# Matrix Factorization

We will experiment with the recent MovieLens 25M Dataset and build a recommender system using two approaches:
* Factorizing the user-item matrix using Spark ALS implementation
* Factorizing the item-item PMI maatrix using randomized SVD

In both settings we will index the item embeddings and inspect their quality using KNN queries.

In [None]:
!apt-get install openjdk-8-jdk-headless -qq > /dev/null
!curl -O https://dlcdn.apache.org/spark/spark-3.2.4/spark-3.2.4-bin-hadoop3.2.tgz
!tar xf spark-3.2.4-bin-hadoop3.2.tgz
!pip install -q findspark
!pip install pyspark==3.2.4

In [None]:
import os
os.environ["JAVA_HOME"] = "/usr/lib/jvm/java-8-openjdk-amd64"
os.environ["SPARK_HOME"] = "/content/spark-3.2.4-bin-hadoop3.2"

In [None]:
import findspark
findspark.init()
from pyspark.sql import SparkSession
from pyspark import SparkContext, SparkConf
import pyspark.sql.functions as F
sf = F

conf = SparkConf().set('spark.ui.port', '4050')
sc = SparkContext(conf=conf)
spark = SparkSession.builder.master('local[*]').getOrCreate()
ss = spark

In [None]:
%matplotlib inline

### Download the dataset

In [None]:
!wget http://files.grouplens.org/datasets/movielens/ml-25m.zip
!unzip ml-25m

### Loading the ratings dataset

In [None]:
movies_df = spark.read.csv('ml-25m/movies.csv', header=True, inferSchema=True).cache()
ratings_df = spark.read.csv('ml-25m/ratings.csv', header=True, inferSchema=True)

### Useful imports

In [None]:
import numpy as np
import panda as pd
import pyspark

# Part 1 : Alternating least squares

### Split the dataset
We want to randomly split the dataset into train and test parts

In [None]:
training_df, validation_df = #TODO

### Build ALS model
Using the Spark ALS implementation described here https://spark.apache.org/docs/2.2.0/ml-collaborative-filtering.html
Build a model using the ml-25m dataset.

How long does the training take, change the rank (i.e. the dimension of the vectors) from 10 to 20. How does that affect training speed ?

### Evaluation
Using the code described in the Spark documentation, evaluate how good your model is doing on the test set.
The goal is to predict the held out ratings.
A good metric could be RMSE or MAE.

### Inspecting the results

Retrieve the movie vectors from the learned model object (the property is called itemFactors) and create a spark dataset `[title, feature]` by joining with the `movies_df` dataset in the movie id

In [None]:
movie_vectors_df = #TODO

In [None]:
title_vector_array = movie_vectors_df.collect()
titles = [r['title'] for r in title_vector_array]
vectors = np.array([r['features'] for r in title_vector_array])
normalized_vectors = vectors/(LA.norm(vectors, axis=1)[:, np.newaxis])

### Using Nearest neighbours

Pick a few movies, and for each of them, find-out the top 5 nearest neighbours.
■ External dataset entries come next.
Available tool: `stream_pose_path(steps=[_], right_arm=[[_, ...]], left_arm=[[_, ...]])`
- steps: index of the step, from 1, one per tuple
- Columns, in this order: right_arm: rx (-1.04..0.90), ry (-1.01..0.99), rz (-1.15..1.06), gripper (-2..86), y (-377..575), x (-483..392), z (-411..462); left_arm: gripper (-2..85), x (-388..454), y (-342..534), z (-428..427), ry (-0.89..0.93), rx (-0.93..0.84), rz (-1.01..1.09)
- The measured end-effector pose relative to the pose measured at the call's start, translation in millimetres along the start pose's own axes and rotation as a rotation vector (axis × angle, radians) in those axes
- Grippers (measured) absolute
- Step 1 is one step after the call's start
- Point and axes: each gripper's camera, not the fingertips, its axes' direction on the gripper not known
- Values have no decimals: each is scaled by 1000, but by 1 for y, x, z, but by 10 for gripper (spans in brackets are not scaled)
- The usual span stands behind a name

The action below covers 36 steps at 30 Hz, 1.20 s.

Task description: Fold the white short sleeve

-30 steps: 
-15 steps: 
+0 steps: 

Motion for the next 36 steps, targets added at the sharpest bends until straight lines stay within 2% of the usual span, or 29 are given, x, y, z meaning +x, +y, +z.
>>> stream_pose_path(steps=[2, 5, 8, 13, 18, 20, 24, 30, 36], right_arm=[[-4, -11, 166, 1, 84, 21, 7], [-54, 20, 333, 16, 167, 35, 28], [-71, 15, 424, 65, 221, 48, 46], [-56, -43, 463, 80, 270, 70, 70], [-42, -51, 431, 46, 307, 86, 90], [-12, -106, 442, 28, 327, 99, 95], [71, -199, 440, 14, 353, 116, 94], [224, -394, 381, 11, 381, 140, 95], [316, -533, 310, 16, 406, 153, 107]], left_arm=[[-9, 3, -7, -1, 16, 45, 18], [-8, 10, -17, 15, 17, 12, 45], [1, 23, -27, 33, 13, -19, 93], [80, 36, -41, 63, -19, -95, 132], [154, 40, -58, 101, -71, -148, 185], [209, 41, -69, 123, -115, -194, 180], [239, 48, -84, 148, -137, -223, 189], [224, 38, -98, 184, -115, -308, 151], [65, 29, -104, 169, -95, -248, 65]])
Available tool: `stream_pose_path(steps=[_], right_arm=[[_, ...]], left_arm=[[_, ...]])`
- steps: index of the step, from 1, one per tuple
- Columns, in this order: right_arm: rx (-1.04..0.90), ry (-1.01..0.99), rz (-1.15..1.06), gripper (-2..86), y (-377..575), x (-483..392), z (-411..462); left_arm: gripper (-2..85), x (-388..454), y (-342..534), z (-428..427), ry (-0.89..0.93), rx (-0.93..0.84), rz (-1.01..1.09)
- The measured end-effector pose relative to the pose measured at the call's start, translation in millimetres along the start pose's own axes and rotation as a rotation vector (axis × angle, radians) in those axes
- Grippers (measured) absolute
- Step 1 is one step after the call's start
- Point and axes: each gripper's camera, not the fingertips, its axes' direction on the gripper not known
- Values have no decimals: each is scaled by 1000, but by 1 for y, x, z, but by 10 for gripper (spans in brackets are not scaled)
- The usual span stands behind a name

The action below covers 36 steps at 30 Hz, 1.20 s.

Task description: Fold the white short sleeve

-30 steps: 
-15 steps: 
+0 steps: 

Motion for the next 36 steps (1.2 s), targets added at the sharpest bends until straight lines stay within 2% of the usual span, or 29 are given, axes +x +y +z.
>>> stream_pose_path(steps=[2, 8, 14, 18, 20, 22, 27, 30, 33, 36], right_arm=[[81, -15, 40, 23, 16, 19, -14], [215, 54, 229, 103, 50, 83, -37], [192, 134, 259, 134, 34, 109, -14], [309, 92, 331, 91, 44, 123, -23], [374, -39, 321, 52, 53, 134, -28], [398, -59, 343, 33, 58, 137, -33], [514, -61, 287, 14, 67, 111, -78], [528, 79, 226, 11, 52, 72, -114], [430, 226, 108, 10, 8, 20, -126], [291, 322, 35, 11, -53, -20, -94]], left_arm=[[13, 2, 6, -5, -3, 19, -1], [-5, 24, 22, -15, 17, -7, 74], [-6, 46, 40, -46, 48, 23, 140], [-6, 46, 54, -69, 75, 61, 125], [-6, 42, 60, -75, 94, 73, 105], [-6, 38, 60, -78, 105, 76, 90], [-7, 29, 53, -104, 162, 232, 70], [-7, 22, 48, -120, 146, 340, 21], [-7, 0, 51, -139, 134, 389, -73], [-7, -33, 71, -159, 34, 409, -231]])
Make sure your KNN algorithm is fast enough. Try to understand why some results are not so good.

In [None]:
def knn(query_vec: np.ndarray, k:int, titles:list[str], vectors:np.ndarray) -> list[tuple[str, float]]:
    """ Perform KNN algorithm on an array of vectors 
    
    Parameters
    ----------
    query_vec: np.ndarray, shape = (d,)
        Input query vector
    k: int
        nb neighbors to query
    titles: list[str]
        list of movies titles
    vectors: np.ndarray
        Array of embeddings, in the same order as the title list

    Return
    ------
    list of top k (title, affinity score) sorted by affinity score
    """
    #TODO
    pass

In [None]:
GOLDEN_EYE_ID = 0

def analyze(i:int):
  print(f"Query title : {titles[i]}")
  query_vec = normalized_vectors[i]
  ret = knn(query_vec, 10, titles, normalized_vectors)
  for res in ret:
    print(res)

analyze(GOLDEN_EYE_ID)

# Part 2 : PMI and RSVD


We now are going to factorize the item-item PMI matrix using randomized SVD.

## Size estimation

Let's first estimate the size of the matrix we are about to build.

Reminder : we will generate the co-occurence matrix $C$ from all the pairs of
movies that we find in users ratings. 
This matrix can be big.

Namely, if a user has rated movies `(1, 2, 3, 4)`, we will generate 6 pairs :
`(1, 2), (1, 3), (2, 3), (1, 4), (2, 4), (3, 4)`.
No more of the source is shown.